_Work order_:
The expected output is the data below, character for character, without its pictures.

[Given data — start]

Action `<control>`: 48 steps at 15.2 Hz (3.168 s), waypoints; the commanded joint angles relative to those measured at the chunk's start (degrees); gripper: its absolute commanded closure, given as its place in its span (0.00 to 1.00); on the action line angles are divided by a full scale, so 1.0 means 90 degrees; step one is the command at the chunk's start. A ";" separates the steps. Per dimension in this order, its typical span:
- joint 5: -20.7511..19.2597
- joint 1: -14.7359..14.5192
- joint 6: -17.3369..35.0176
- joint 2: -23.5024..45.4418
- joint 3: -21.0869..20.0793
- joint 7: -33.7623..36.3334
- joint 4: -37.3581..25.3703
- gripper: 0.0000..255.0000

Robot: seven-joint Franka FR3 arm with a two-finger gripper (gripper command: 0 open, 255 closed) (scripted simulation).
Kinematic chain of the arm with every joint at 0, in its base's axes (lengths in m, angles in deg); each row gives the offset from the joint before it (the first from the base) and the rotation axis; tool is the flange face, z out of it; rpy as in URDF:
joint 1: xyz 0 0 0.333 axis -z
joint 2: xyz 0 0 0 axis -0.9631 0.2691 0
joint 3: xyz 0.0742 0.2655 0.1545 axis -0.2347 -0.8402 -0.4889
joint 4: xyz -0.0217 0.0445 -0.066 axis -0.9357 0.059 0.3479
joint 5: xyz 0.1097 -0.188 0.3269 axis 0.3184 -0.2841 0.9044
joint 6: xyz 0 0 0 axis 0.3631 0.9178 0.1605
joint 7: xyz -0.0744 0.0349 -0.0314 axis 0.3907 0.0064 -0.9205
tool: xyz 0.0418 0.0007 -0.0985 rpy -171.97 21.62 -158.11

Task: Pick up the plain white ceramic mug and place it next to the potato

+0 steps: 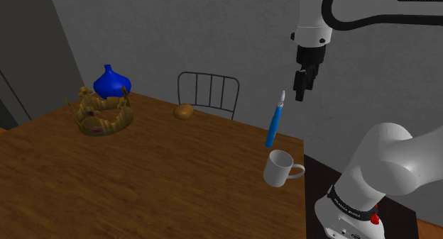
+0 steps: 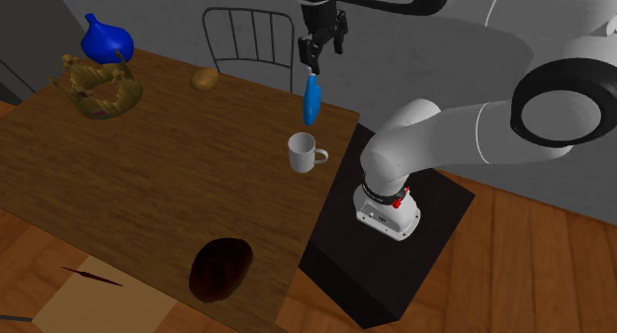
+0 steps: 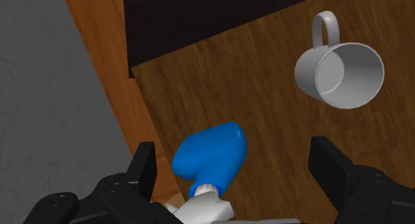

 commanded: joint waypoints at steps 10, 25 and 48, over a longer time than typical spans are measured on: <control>0.1165 -0.0456 0.1402 -0.1209 -0.0958 0.1386 0.1939 0.00; 0.2814 -0.1364 0.3934 -0.1044 -0.2631 0.2926 0.3532 0.00; 0.2793 -0.1342 0.3899 -0.1046 -0.2613 0.2914 0.3496 1.00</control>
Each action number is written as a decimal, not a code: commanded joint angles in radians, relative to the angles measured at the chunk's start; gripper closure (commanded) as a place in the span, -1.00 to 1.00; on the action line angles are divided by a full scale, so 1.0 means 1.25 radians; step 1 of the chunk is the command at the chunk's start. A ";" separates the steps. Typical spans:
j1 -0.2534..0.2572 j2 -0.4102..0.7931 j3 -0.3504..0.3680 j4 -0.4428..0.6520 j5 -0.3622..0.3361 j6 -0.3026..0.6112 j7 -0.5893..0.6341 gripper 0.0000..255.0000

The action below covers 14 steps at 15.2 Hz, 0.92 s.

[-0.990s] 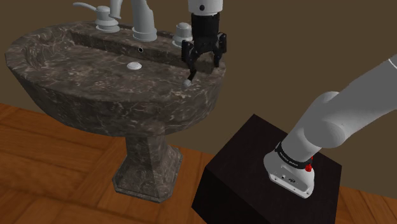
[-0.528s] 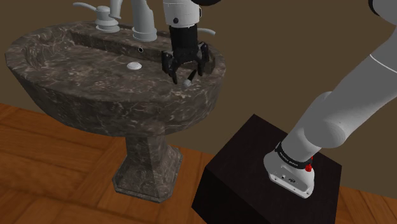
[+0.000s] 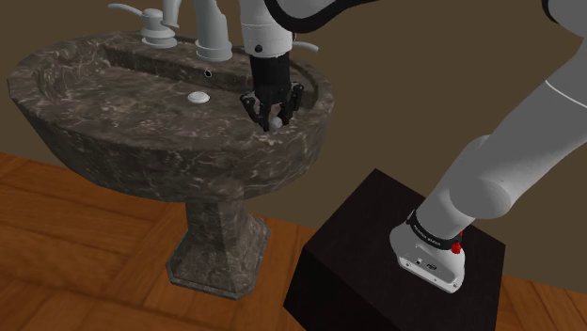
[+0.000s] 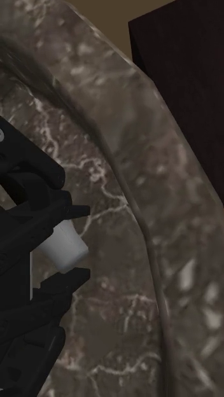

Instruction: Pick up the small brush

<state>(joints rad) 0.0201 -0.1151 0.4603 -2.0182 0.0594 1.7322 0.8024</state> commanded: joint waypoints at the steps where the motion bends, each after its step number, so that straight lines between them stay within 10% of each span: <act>1: 0.000 0.002 0.000 -0.003 0.000 0.000 0.000 1.00; 14: -0.002 -0.007 -0.004 0.053 0.001 -0.064 -0.002 1.00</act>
<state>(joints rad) 0.0186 -0.1257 0.4568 -1.9649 0.0626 1.6643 0.8002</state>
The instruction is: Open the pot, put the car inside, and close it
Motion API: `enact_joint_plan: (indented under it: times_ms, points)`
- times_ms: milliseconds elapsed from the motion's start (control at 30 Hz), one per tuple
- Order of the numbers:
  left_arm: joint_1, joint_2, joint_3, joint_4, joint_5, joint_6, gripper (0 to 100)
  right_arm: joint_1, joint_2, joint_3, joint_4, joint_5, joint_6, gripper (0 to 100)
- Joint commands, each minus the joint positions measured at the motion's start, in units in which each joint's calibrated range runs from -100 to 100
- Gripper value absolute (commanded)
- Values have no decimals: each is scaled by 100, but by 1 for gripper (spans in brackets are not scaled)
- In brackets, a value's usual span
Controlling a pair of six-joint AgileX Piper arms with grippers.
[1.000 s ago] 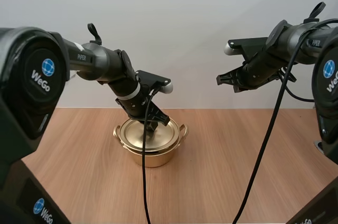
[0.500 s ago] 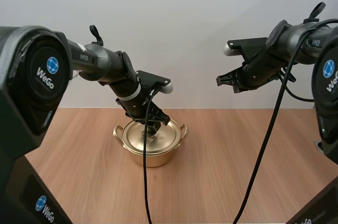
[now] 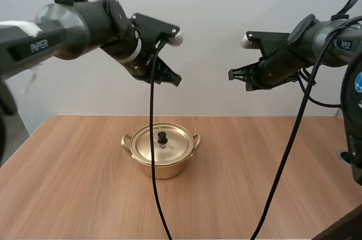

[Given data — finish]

_Task result_:
Action `<control>`: 48 steps at 15.2 Hz (3.168 s), waypoints; the commanded joint angles relative to those measured at the chunk's start (degrees); gripper: its absolute commanded closure, given as its place in its span (0.00 to 1.00); on the action line angles are divided by a full scale, so 1.0 means 90 degrees; step one is the command at the chunk's start. A ";" separates the steps. Per dimension in this order, its typical span:
- joint 5: -20.7511..19.2597
- joint 1: -14.7359..14.5192
- joint 6: -17.3369..35.0176
- joint 2: -23.5024..45.4418
- joint 3: -21.0869..20.0793
- joint 7: -33.7623..36.3334
- joint 4: -37.3581..25.3703
- gripper: 0.0000..255.0000

Robot: seven-joint Franka FR3 arm with a two-finger gripper (gripper command: 0 open, 255 closed) (scripted simulation).
Kinematic chain of the arm with every joint at 0, in its base's axes (lengths in m, angles in deg); each row gives the offset from the joint before it (the first from the base) and the rotation axis; tool is the flange face, z out of it; rpy as in URDF:
joint 1: xyz 0 0 0.333 axis -z
joint 2: xyz 0 0 0 axis -0.9631 0.2691 0
joint 3: xyz 0.0742 0.2655 0.1545 axis -0.2347 -0.8402 -0.4889
joint 4: xyz -0.0217 0.0445 -0.066 axis -0.9357 0.059 0.3479
joint 5: xyz 0.1097 -0.188 0.3269 axis 0.3184 -0.2841 0.9044
joint 6: xyz 0 0 0 axis 0.3631 0.9178 0.1605
joint 7: xyz -0.0744 0.0349 -0.0314 axis 0.3907 0.0064 -0.9205
tool: xyz 0.0418 0.0007 -0.0985 rpy -171.97 21.62 -158.11

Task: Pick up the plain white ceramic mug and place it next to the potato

+0 steps: 
+0 steps: 
+0 steps: 

 commanded: joint waypoints at steps 10, 25 and 48, over a longer time than typical spans are measured on: <control>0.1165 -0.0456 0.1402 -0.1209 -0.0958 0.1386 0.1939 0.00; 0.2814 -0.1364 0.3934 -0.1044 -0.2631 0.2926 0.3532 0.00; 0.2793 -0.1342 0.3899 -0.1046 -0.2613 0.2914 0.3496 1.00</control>
Each action number is written as a decimal, not a code: commanded joint angles in radians, relative to the angles measured at the chunk's start; gripper closure (commanded) as a place in the span, -1.00 to 1.00; on the action line angles are divided by a full scale, so 1.0 means 1.25 radians; step 1 of the chunk is the command at the chunk's start. A ";" separates the steps. Typical spans:
j1 -0.2534..0.2572 j2 -0.4102..0.7931 j3 -0.3504..0.3680 j4 -0.4428..0.6520 j5 -0.3622..0.3361 j6 -0.3026..0.6112 j7 -0.5893..0.6341 gripper 0.0000..255.0000

The action below covers 14 steps at 15.2 Hz, 0.92 s.

[-0.990s] 
[-0.528s] 
[+0.000s] 
[+0.000s] 

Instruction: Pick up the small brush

<state>(joints rad) 0.0201 -0.1151 0.4603 -2.0182 0.0594 1.7322 0.8024</state> commanded: joint waypoints at the steps where the motion bends, each after its step number, so that straight lines between them stay within 10% of each span: <act>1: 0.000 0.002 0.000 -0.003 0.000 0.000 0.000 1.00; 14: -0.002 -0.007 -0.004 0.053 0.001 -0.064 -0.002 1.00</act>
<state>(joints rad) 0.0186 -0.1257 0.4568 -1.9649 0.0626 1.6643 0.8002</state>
The instruction is: Open the pot, put the car inside, and close it
Motion API: `enact_joint_plan: (indented under it: times_ms, points)`
- times_ms: milliseconds elapsed from the motion's start (control at 30 Hz), one per tuple
- Order of the numbers:
  left_arm: joint_1, joint_2, joint_3, joint_4, joint_5, joint_6, gripper (0 to 100)
  right_arm: joint_1, joint_2, joint_3, joint_4, joint_5, joint_6, gripper (0 to 100)
- Joint commands, each minus the joint positions measured at the motion's start, in units in which each joint's calibrated range runs from -100 to 100
- Gripper value absolute (commanded)
- Values have no decimals: each is scaled by 100, but by 1 for gripper (spans in brackets are not scaled)
- In brackets, a value's usual span
Controlling a pair of six-joint AgileX Piper arms with grippers.
[1.000 s ago] 
[0.500 s ago] 
[now] 

There is no more to add to the answer.